I grew up in Plano, a small suburb outside of Dallas, Texas, where Indian cuisine is no joke. As a part of a huge wave of South Asian immigrants, my parents immigrated to Dallas in the mid-1990s. In red meat loving Texas, maintaining their Hindu and vegetarian diets was challenging, to say the least. Not many places were accommodating of their dietary restrictions and Indian grocery stores didn’t really exist yet. Over the years, my parents found ways to enjoy their dishes from home by being resourceful, like substituting strawberry jam mixed with chili powder and garam masala for tamarind chutney when they ran out and wanted a quick bhel fix. With this resourcefulness, my parents ensured they could raise their children connected to their heritage and on their own terms, despite living in a foreign country.

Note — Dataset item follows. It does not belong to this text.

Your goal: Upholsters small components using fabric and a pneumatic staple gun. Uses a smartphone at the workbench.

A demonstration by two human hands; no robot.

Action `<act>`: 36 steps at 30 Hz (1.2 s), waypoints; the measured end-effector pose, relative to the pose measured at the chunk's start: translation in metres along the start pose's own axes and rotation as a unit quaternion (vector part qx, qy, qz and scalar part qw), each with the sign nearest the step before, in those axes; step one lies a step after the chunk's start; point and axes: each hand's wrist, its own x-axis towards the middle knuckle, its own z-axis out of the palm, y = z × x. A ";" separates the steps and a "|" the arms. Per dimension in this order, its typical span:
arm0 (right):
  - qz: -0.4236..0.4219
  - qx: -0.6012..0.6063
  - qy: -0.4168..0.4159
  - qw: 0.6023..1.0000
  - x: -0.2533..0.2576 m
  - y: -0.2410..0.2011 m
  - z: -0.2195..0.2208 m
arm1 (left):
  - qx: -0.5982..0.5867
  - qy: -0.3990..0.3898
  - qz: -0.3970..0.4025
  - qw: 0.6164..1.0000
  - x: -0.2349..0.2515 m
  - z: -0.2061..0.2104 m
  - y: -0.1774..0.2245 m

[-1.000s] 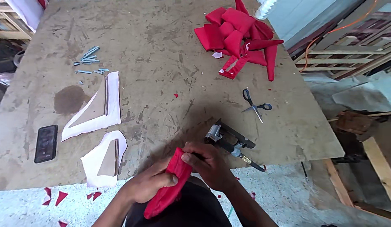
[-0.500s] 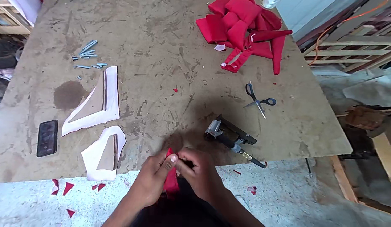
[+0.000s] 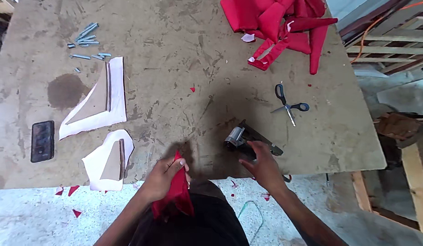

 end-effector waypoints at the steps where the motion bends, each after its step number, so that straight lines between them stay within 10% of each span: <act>1: -0.006 -0.014 0.000 1.000 0.003 0.001 0.005 | 0.012 0.008 -0.027 1.000 0.005 0.001 -0.012; 12: 0.044 -0.037 -0.060 0.997 0.021 -0.049 -0.006 | 0.005 0.013 -0.259 0.966 -0.018 0.009 -0.111; 21: -0.114 0.085 -0.397 0.907 -0.009 -0.169 0.004 | 0.046 0.041 -0.292 0.954 -0.008 0.025 -0.146; 36: -0.155 -0.056 -0.459 0.873 0.005 -0.200 0.035 | 0.118 0.096 -0.242 0.958 -0.010 0.037 -0.165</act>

When I moved to Austin, I was deeply homesick. Instead of missing Plano itself, my homesickness manifested through late night cravings for Taj Chaat House’s pani puris and my mom’s aloo parathas with yogurt and spicy lime pickle. I missed eating with my hands and having loud and dynamic conversations in Gujarati with my parents and our family friends on every holiday. I missed sitting in the kitchen while my mom cooked dinner for the night as the smell of chili and garam masala filled the house. I missed how instead of chicken noodle soup as a sickness remedy, my dad made warm dal and rice. What I missed more than anything was feeling connected to my family and our culture as their daughter and sister rather than a completely independent adult.

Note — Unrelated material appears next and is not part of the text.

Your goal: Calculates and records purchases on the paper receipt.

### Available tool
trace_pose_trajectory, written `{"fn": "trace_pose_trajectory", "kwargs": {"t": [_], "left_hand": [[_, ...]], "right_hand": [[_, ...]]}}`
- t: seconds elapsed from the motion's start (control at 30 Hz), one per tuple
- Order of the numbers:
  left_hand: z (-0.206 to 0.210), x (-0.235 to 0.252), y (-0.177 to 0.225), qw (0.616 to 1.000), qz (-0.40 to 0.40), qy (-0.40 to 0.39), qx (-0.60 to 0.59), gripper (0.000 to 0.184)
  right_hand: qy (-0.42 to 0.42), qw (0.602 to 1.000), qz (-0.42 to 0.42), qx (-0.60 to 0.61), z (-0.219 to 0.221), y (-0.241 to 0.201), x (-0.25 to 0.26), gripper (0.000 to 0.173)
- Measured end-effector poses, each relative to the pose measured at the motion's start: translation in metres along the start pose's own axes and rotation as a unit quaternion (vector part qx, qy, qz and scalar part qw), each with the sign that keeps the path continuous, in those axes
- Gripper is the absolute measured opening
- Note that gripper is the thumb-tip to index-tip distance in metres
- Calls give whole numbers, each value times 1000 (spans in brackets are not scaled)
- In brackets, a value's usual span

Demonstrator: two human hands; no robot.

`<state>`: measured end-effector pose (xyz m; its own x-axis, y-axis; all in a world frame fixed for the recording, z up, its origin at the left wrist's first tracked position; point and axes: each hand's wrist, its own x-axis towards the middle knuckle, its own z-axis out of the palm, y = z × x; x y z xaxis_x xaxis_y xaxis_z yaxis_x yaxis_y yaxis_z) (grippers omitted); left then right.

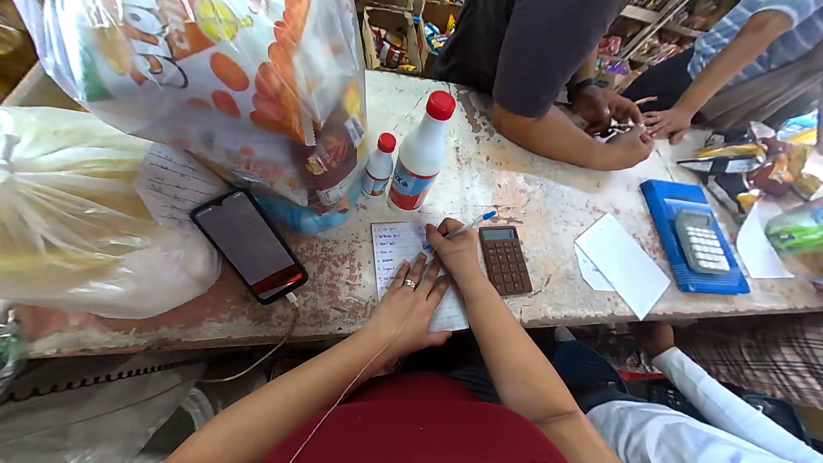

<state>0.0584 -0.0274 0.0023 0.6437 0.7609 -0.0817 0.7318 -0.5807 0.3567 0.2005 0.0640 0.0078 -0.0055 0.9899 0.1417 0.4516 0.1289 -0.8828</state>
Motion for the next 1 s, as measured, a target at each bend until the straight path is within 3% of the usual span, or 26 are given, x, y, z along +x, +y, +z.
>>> {"fn": "trace_pose_trajectory", "kwargs": {"t": [1.0], "left_hand": [[-1,0,0,1000,0,-4,1,92]], "right_hand": [[-7,1000,3,-28,1,-2,-1,31]]}}
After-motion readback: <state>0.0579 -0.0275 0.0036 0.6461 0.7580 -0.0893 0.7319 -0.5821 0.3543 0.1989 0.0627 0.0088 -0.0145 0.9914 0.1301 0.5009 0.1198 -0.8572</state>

To help alleviate my homesickness, I’ve started incorporating Indian stores into my grocery runs. Whenever I step into one, I am transported back to my childhood: back when I used to go to Patel Brothers with my parents to buy groceries for dinner. There’s just a different feeling from picking up Haldiram’s falooda ice cream for a girls’ night with my roommates. Being around familiar smells, sights, and a very different set of cultural norms has made me both feel closer to my family and their traditions and create my own experiences with my heritage as I enter this new stage of my life.